Each entry, from beginning to end, is to be transcribed verbatim.

Data extracted from a collection:
╭──

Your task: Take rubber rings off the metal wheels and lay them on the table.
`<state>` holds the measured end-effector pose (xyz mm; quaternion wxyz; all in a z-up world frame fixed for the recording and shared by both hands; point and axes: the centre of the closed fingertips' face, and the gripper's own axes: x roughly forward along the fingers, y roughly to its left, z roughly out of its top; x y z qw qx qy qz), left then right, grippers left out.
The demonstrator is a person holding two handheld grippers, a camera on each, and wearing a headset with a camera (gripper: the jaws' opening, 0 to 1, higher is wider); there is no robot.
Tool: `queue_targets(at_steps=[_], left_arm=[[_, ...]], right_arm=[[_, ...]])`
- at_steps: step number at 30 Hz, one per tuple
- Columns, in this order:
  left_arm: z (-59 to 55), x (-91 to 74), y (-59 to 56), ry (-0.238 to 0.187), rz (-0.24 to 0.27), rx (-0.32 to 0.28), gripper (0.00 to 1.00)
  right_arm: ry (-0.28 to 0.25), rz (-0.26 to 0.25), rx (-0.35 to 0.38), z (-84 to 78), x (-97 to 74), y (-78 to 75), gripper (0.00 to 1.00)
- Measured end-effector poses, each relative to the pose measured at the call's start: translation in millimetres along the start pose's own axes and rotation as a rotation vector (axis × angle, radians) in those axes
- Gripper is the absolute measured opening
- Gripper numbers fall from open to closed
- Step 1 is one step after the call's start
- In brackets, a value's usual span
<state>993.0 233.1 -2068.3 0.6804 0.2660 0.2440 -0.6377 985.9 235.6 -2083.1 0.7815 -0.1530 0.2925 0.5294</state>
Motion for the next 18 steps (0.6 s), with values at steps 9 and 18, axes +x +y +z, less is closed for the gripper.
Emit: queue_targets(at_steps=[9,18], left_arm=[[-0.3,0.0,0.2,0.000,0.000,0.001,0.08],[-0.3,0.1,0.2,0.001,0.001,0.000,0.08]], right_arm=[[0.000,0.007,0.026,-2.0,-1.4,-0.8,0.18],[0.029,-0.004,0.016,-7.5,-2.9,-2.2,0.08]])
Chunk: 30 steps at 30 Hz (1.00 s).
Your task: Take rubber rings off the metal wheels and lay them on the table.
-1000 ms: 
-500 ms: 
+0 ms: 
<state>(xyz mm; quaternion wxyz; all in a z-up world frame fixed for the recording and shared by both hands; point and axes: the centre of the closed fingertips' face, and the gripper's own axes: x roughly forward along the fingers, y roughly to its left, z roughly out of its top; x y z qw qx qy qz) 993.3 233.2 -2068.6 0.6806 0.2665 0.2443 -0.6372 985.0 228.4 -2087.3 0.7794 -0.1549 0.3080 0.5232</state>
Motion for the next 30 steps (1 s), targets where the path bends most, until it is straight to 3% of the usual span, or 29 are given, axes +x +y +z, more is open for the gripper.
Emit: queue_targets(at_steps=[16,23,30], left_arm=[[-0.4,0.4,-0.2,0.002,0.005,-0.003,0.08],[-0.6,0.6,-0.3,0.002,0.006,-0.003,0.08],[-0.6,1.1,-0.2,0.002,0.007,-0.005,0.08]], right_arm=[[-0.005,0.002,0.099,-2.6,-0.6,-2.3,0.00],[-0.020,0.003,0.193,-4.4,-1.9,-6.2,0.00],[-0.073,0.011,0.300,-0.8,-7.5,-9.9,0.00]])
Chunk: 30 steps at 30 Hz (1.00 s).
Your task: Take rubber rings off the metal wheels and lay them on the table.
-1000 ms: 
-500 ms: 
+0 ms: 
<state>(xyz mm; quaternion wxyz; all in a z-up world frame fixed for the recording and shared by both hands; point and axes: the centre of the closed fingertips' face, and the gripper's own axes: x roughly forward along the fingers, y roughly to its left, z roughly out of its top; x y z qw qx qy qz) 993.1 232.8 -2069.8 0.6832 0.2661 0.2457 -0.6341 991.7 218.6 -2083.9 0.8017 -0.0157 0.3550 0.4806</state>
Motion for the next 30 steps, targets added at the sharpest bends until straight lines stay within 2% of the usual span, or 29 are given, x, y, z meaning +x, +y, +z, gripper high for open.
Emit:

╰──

*Solved exercise*:
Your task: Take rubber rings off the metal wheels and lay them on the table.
`<state>` holds the measured end-effector pose (xyz mm; quaternion wxyz; all in a z-up world frame fixed for the recording and shared by both hands; point and axes: the centre of the closed fingertips' face, and the gripper's own axes: x roughly forward along the fingers, y roughly to its left, z roughly out of its top; x y z qw qx qy qz), left then right, grippers left out.
The demonstrator is a person holding two handheld grippers, a camera on each, and wearing a headset with a camera (gripper: the jaws' opening, 0 to 1, higher is wider); there is no robot.
Tool: `queue_targets(at_steps=[_], left_arm=[[_, ...]], right_arm=[[_, ...]])`
- at_steps: step number at 30 Hz, one per tuple
- Columns, in this order:
  left_arm: z (-59 to 55), x (-91 to 74), y (-59 to 56), ry (-0.238 to 0.187), rz (-0.24 to 0.27), rx (-0.32 to 0.28), gripper (0.00 to 1.00)
  right_arm: ry (-0.28 to 0.25), rz (-0.26 to 0.25), rx (-0.35 to 0.38), z (-84 to 78), x (-97 to 74), y (-78 to 75), gripper (0.00 to 1.00)
- Measured end-effector poses, each relative to the pose measured at the call's start: translation in millimetres along the start pose's own axes and rotation as a rotation vector (axis × angle, radians) in those axes
- Gripper is the absolute measured opening
- Gripper numbers fall from open to closed
- Step 1 is one step after the call's start
- In brackets, a value's usual span
<state>993.0 233.1 -2068.3 0.6804 0.2660 0.2440 -0.6377 985.9 235.6 -2083.1 0.7815 -0.1530 0.2925 0.5294</state>
Motion for the next 18 steps (0.6 s), with values at steps 9 and 18, axes +x +y +z, less is closed for the gripper.
Emit: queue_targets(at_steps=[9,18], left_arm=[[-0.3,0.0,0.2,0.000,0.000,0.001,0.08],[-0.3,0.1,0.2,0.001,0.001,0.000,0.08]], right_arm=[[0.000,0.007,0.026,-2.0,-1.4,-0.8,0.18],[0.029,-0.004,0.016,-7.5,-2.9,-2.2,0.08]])
Chunk: 30 steps at 30 Hz (1.00 s).
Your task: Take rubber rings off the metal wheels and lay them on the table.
-1000 ms: 
-500 ms: 
+0 ms: 
<state>(xyz mm; quaternion wxyz; all in a z-up world frame fixed for the recording and shared by both hands; point and axes: the centre of the closed fingertips' face, and the gripper's own axes: x roughly forward along the fingers, y roughly to its left, z roughly out of its top; x y z qw qx qy qz) 993.3 233.2 -2068.6 0.6806 0.2665 0.2443 -0.6372 985.0 228.4 -2087.3 0.7794 -0.1549 0.3080 0.5232</state>
Motion for the next 30 steps (1 s), targets where the path bends most, until it is straight to 3% of the usual span, or 29 are given, axes +x +y +z, more is open for the gripper.
Emit: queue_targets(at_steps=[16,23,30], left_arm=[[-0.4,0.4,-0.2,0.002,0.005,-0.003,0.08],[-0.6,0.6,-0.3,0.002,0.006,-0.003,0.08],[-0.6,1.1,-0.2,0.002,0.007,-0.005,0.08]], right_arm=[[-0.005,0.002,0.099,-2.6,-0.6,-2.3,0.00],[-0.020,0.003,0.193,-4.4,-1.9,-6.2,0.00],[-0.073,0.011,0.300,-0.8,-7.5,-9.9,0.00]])
Chunk: 30 steps at 30 Hz (1.00 s).
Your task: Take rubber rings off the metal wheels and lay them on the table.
-1000 ms: 
-500 ms: 
+0 ms: 
<state>(xyz mm; quaternion wxyz; all in a z-up world frame fixed for the recording and shared by both hands; point and axes: the centre of the closed fingertips' face, and the gripper's own axes: x roughly forward along the fingers, y roughly to its left, z roughly out of its top; x y z qw qx qy qz) 993.1 232.8 -2069.8 0.6832 0.2661 0.2457 -0.6341 991.7 218.6 -2083.9 0.8017 -0.0157 0.3550 0.4806</state>
Motion for the next 30 steps, targets added at the sharpest bends until straight lines stay within 2% of the usual span, or 29 are given, x, y, z meaning +x, +y, +z, gripper high for open.
Emit:

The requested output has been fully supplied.